| Exercise goal |
Every line below that holds the word "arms" must be listed.

....

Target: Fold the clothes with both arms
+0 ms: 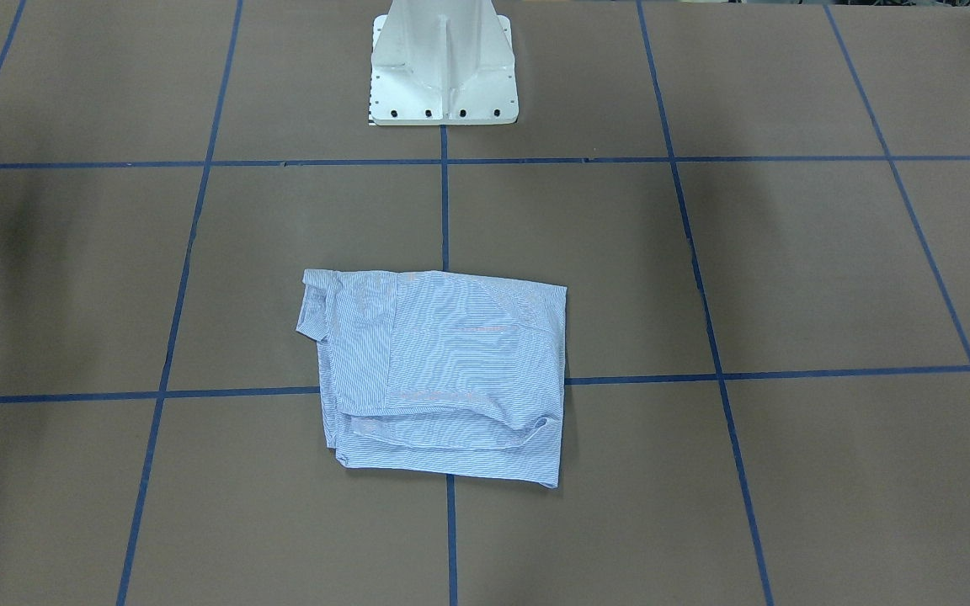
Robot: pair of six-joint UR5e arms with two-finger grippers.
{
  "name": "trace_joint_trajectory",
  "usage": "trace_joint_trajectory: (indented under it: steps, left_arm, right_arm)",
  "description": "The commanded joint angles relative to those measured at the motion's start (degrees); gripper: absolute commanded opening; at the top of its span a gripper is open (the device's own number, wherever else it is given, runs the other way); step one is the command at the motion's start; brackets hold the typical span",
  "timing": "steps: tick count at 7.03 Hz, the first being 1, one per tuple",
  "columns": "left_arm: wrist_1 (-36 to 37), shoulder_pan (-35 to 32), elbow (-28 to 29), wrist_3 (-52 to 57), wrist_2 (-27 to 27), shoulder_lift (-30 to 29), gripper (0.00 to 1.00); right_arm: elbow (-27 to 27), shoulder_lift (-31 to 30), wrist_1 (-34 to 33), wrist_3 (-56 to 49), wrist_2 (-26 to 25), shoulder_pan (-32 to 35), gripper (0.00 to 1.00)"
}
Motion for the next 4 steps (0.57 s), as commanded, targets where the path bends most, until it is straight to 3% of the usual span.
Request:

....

| Worked solution |
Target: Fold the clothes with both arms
Robot: pair of six-joint UR5e arms with two-finger grippers.

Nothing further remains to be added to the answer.